TO DO -> In the answer, each line of the listing should appear again unchanged.

:::

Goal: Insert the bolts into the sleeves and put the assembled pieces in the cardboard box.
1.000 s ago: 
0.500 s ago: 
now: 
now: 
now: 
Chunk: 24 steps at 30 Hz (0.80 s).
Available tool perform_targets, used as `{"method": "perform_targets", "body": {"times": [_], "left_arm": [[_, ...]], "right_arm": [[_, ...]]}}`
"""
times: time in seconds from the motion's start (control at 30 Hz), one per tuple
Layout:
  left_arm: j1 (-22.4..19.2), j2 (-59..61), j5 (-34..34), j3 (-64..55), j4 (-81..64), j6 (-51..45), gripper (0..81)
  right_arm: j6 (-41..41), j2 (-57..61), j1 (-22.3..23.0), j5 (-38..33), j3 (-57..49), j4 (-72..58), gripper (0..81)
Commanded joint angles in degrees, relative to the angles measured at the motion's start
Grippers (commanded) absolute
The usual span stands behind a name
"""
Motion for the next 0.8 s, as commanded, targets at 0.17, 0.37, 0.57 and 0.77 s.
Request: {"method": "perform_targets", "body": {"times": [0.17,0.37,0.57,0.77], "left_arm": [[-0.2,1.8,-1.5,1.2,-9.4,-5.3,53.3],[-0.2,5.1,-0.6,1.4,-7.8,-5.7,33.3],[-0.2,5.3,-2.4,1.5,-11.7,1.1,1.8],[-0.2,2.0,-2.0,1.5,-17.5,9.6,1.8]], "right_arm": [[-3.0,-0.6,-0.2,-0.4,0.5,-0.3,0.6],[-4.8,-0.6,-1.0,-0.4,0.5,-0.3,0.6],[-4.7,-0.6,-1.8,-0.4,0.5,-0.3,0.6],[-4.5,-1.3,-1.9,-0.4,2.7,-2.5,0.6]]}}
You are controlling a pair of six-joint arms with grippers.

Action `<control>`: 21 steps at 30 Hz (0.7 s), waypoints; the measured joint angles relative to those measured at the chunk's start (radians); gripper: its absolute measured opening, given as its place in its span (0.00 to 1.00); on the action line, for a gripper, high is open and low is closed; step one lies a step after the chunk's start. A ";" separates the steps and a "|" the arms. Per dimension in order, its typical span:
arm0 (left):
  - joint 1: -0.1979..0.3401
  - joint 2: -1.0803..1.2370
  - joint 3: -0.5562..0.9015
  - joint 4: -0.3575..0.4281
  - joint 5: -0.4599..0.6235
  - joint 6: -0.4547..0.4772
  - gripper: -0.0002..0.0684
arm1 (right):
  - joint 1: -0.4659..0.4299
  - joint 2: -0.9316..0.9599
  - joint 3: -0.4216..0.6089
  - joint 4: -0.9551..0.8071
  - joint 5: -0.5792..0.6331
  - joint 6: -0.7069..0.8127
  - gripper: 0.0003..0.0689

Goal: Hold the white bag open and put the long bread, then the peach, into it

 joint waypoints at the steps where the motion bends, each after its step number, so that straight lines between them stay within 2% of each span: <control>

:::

ANSWER FOR THE TASK ->
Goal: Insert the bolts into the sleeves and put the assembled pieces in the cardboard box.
1.000 s ago: 
0.500 s ago: 
now: 
now: 
now: 
Chunk: 24 steps at 30 Hz (0.80 s).
Available tool perform_targets, used as `{"method": "perform_targets", "body": {"times": [_], "left_arm": [[_, ...]], "right_arm": [[_, ...]]}}`
"""
times: time in seconds from the motion's start (control at 30 Hz), one per tuple
Layout:
  left_arm: j1 (-22.4..19.2), j2 (-59..61), j5 (-34..34), j3 (-64..55), j4 (-81..64), j6 (-51..45), gripper (0..81)
  right_arm: j6 (-41..41), j2 (-57..61), j1 (-22.3..23.0), j5 (-38..33), j3 (-57..49), j4 (-72..58), gripper (0..81)
Commanded joint angles in degrees, relative to the angles measured at the motion's start
Grippers (commanded) absolute
The usual span stands behind a name
"""
Motion for the next 0.8 s, as commanded, targets at 0.17, 0.37, 0.57 and 0.77 s.
Request: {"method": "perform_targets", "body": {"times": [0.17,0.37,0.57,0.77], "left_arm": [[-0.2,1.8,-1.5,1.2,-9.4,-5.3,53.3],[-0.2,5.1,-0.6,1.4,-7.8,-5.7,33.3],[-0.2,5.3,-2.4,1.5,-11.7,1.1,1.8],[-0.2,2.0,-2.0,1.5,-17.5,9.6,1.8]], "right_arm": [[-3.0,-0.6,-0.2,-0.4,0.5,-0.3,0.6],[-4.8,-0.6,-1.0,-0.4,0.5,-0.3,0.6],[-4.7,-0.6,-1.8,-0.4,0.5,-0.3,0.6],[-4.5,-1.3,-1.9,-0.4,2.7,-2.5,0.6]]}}
You are controlling a pair of six-joint arms with grippers.

Action `<control>`: 21 steps at 30 Hz (0.7 s), waypoints; the measured joint angles relative to those measured at the chunk's start (radians); gripper: its absolute measured opening, given as its place in its span (0.00 to 1.00); on the action line, for a gripper, high is open and low is closed; step one lies a step after the chunk's start. A ";" separates the steps and a "|" the arms. Per dimension in order, its typical span:
arm0 (left):
  - joint 1: -0.1979..0.3401
  - joint 2: -1.0803..1.2370
  - joint 3: -0.5562..0.9015
  - joint 4: -0.3575..0.4281
  - joint 5: -0.4599..0.6235
  - joint 6: -0.4547..0.4772
  - gripper: -0.0002..0.0684
arm1 (right):
  - joint 1: -0.4659..0.4299
  - joint 2: -0.9316..0.9599
  - joint 3: -0.4216..0.6089
  - joint 4: -0.9551..0.8071
  - joint 5: -0.5792..0.6331
  - joint 6: -0.7069..0.8127
  - gripper: 0.0003..0.0689

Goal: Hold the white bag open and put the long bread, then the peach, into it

 joint waypoints at the steps where the motion bends, each after its step number, so that straight lines between them stay within 2% of each span: <control>

This exercise requires no further output.